リウマチの治療・症状でお悩みの方へ

現役医師であり統合医療の第一人者である崎谷医師が、関節リウマチの症状・原因・治療に悩む方に対して情報を発信しています。

関節痛はどのような病気で起こるか?

関節リウマチを含む膠原病のほとんどで関節の炎症が起きます。

しかし、関節が痛む、あるいは体がこわばるといった症状が続いているのに関わらず、病院の検査で関節リウマチや他の膠原病と診断されないケースでご相談を受けます。多くは関節リウマチなどの膠原病なのですが、中にはそれ以外の疾患の方もおられます。

関節の炎症の見分け方についてお話したいと思います。

次の5つの質問でだいたいの見当がつきます。

  1. (1)どこの関節が炎症を起こしているのか?
  2. (2)急に起こったのか、慢性的なのか?
  3. (3)関節以外の症状があるか?
  4. (4)炎症反応があるか?
  5. (5)炎症はどのようなものか?

それでは5つのポイントについて説明していきましょう。

1.左右対称で多くの関節が痛む場合は、関節リウマチ、全身性エリテマトーデス(SLE)が考えられます。左右対称でも膝だけ、あるいは肘だけという場合は、痛風や菌血症に伴う関節炎が考えられます。右から左か片方だけの場合は、変形性関節症が考えられます。関節の炎症が移動する場合は、リウマチ熱、淋菌やライム病などの感染症が考えられます。

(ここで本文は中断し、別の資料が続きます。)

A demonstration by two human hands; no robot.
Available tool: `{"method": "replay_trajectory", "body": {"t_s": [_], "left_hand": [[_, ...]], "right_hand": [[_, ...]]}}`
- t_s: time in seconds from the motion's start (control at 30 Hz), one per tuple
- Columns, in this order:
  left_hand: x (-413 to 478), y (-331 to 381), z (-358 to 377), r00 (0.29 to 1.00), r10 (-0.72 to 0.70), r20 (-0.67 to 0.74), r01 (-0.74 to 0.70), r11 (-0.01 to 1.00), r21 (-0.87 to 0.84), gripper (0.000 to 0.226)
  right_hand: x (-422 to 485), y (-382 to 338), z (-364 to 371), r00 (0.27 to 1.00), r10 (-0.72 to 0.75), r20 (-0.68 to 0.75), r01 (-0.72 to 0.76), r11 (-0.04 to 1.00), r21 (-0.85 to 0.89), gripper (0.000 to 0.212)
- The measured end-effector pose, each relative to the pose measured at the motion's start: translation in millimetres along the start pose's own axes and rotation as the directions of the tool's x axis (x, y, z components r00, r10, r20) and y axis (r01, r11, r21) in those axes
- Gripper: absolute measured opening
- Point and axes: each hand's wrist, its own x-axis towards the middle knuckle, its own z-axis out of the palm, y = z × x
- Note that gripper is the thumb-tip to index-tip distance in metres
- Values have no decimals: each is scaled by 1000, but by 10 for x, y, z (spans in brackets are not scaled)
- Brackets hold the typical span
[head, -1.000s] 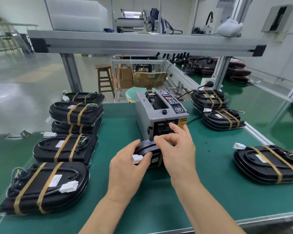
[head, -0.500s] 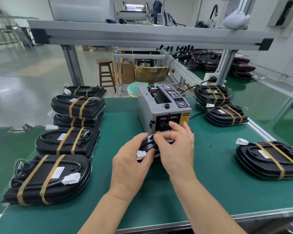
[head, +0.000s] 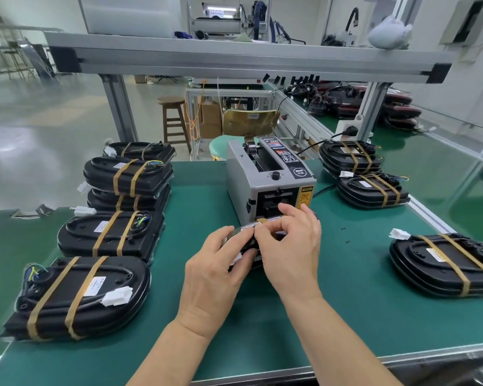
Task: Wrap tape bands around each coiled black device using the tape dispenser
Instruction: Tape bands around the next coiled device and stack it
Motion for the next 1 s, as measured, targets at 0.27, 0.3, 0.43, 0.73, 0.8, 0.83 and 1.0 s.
{"method": "replay_trajectory", "body": {"t_s": [0.27, 0.3, 0.43, 0.73, 0.8, 0.83, 1.0], "left_hand": [[1, -21, 1, 1000, 5, -4, -5, 1000, -5, 35], [-5, -14, -2, 999, -35, -3, 35, 999, -31, 42], [-20, -1, -2, 983, -178, 41, 182, 977, -115, 69], [-16, -9, -11, 967, -240, 88, 248, 963, -105, 65], [-19, -21, -8, 965, -246, 94, 255, 961, -102, 64], [-17, -25, -12, 962, -253, 100, 262, 960, -100, 62], [41, -33, -53, 969, -214, 122, 223, 973, -63, 50]], "right_hand": [[53, 81, -5, 990, -66, -124, 69, 997, 16, 16], [64, 78, 4, 988, -83, -131, 84, 996, 1, 24], [84, 100, 80, 984, -134, -117, 119, 984, -133, 55], [145, 184, 58, 989, -126, -76, 116, 987, -115, 44], [158, 183, 68, 988, -135, -78, 125, 985, -114, 45], [169, 183, 73, 987, -137, -82, 128, 986, -109, 44], [162, 218, 68, 986, -163, -28, 158, 978, -140, 52]]}}
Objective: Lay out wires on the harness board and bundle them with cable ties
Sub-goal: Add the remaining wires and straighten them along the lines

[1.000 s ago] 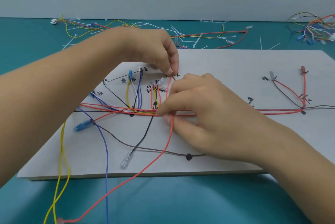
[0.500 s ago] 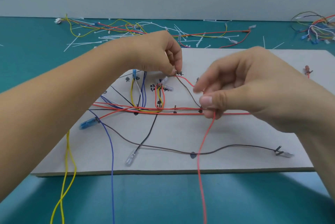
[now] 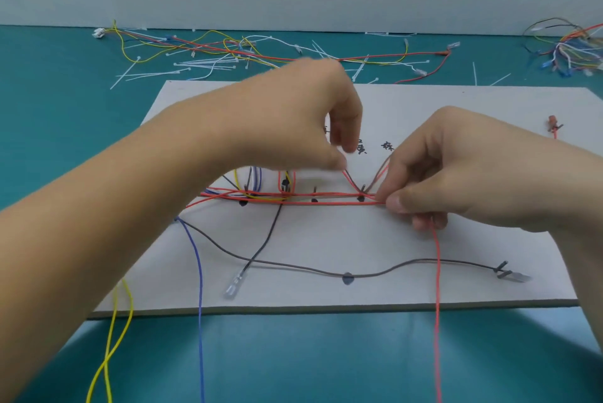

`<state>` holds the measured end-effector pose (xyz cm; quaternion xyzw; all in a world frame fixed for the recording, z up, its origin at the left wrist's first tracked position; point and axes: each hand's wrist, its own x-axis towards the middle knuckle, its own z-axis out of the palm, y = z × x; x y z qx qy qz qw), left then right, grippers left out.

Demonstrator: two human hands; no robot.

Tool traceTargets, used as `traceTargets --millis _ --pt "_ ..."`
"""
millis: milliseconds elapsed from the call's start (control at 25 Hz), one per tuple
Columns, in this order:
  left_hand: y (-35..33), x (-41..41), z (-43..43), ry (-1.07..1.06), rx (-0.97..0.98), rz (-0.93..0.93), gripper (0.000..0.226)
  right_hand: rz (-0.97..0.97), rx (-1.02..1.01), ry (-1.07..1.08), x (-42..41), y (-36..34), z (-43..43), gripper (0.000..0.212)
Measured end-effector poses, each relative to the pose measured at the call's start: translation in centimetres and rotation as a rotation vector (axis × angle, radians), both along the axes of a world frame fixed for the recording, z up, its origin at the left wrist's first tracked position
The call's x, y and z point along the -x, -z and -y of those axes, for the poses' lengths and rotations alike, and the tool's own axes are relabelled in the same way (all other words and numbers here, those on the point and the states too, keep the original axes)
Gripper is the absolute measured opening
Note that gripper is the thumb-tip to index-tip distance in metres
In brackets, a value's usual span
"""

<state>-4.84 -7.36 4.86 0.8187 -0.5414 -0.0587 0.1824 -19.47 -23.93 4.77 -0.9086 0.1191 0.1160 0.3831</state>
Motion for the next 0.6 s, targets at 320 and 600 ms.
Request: traceTargets --millis 320,600 --pt "1.6 3.0 0.8 0.052 -0.004 -0.034 0.009 -0.048 0.143 0.021 0.1 -0.1 1.6 0.011" --pt "2.7 4.2 0.7 -0.018 0.044 -0.011 0.006 -0.100 0.183 0.071 0.4 -0.5 2.7 0.015"
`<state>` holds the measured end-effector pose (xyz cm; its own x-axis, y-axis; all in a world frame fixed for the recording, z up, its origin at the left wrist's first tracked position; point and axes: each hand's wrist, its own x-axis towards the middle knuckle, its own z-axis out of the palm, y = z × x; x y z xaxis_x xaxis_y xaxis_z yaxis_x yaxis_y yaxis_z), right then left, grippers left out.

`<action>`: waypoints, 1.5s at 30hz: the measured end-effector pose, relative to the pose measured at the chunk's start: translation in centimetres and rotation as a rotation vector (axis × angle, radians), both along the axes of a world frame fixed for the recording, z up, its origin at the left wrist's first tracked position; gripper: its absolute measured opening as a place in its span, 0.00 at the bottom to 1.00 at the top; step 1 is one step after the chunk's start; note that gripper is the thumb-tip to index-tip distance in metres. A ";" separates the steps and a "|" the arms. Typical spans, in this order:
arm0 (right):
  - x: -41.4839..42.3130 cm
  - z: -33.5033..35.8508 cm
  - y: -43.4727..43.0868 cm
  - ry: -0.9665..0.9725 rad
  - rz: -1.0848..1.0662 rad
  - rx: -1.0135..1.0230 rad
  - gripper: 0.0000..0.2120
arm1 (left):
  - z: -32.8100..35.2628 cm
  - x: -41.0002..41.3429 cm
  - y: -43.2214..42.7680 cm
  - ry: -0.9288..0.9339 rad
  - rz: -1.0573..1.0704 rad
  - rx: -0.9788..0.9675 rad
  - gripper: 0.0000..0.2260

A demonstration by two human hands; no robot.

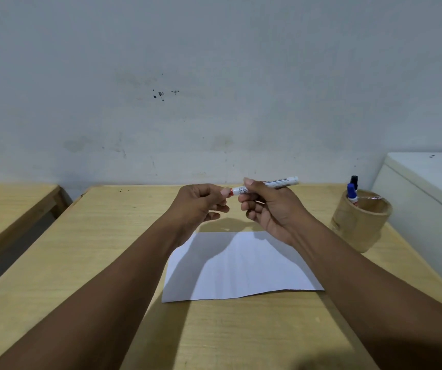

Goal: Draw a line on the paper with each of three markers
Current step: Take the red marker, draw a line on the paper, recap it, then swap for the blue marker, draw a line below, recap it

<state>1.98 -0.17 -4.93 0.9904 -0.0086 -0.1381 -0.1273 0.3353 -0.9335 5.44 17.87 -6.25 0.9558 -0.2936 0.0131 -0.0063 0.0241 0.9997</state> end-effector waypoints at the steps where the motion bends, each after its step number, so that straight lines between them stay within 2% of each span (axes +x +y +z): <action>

2.慢性的な痛みは、変形性関節症、関節リウマチなどの膠原病に特徴的です。急に起こった痛みは痛風や菌血症に伴う関節炎が考えられます。

3.膠原病では関節以外に他の臓器の合併症が認められます。以下に代表的な疾患の症状をあげます。
全身性エリテマトーデス(SLE)では、肺(胸水貯留)、腎臓(タンパク尿、腎不全)、中枢神経症状(脳卒中、性格変化)、皮膚(蝶形紅斑、光過敏)、血液(貧血、血少板減少症)
シェーグレン症候群では、ドライアイ、ドライマウス、耳下腺腫脹
強皮症では、皮膚硬化、レイノー現象(指先が白くなる)
ヴェゲナー肉芽腫では、上気道炎症(副鼻腔炎、鼻炎)、下気道炎症(喀血)、腎臓(タンパク尿、腎不全)が認められます。

4.関節の炎症(腫脹、発赤)がなければ、変形性関節症です。

5.朝のこわばりが1時間以上続く(6週間)場合は関節リウマチです。

以上のように「関節が痛む」といっても単なる変形性関節症(加齢やスポーツで起こる)から関節リウマチや他の膠原病、菌血症による関節炎、痛風までいろいろな病気があります。